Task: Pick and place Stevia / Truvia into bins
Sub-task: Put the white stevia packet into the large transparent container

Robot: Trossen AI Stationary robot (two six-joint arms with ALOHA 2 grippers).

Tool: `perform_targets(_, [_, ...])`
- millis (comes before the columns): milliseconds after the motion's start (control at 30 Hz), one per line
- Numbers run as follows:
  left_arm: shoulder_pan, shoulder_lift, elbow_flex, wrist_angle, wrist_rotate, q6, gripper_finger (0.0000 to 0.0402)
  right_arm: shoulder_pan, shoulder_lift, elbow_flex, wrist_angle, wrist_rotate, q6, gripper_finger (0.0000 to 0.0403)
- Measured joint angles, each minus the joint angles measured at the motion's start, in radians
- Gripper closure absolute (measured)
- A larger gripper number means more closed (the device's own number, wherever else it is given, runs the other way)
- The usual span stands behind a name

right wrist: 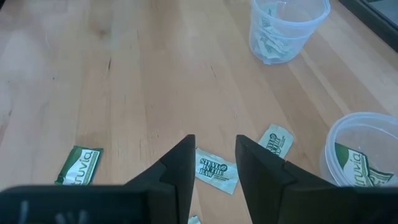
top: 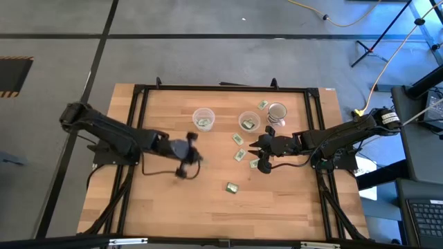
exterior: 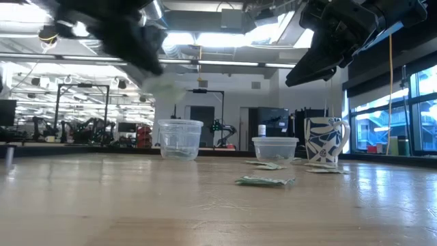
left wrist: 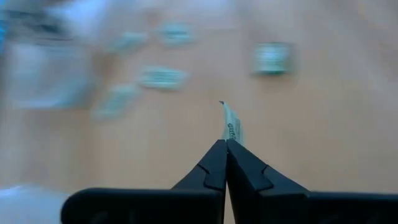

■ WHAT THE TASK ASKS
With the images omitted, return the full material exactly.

■ SOLUTION FOR THIS TASK
Task: Pick and place Stevia / Truvia into bins
Sub-task: Put the white stevia packet into the large transparent container

Robot: Trossen AI Stationary robot (two six-joint arms with ALOHA 2 grippers).

Tool: `perform_targets(_, [_, ...])`
- millis (comes before the columns): milliseconds after the motion's start (control at 30 Hz), one per line
- Numbers run as follows:
  left_arm: shoulder_pan, shoulder_lift, elbow_flex, wrist_angle, wrist_rotate, q6, gripper_finger (0.0000 to 0.0402)
  right_arm: shoulder_pan, shoulder_lift, elbow_flex, wrist_angle, wrist_rotate, q6, gripper_finger (0.0000 to 0.0403)
- Measured joint angles, each minus the joint angles measured at the motion's start, in radians
- Gripper closure absolute (measured)
- A larger gripper number means more closed (the device's own number, wherever else it is given, runs the other way)
- The usual span stands behind a name

right wrist: 
top: 
exterior: 
left wrist: 

A complete answer has now been given.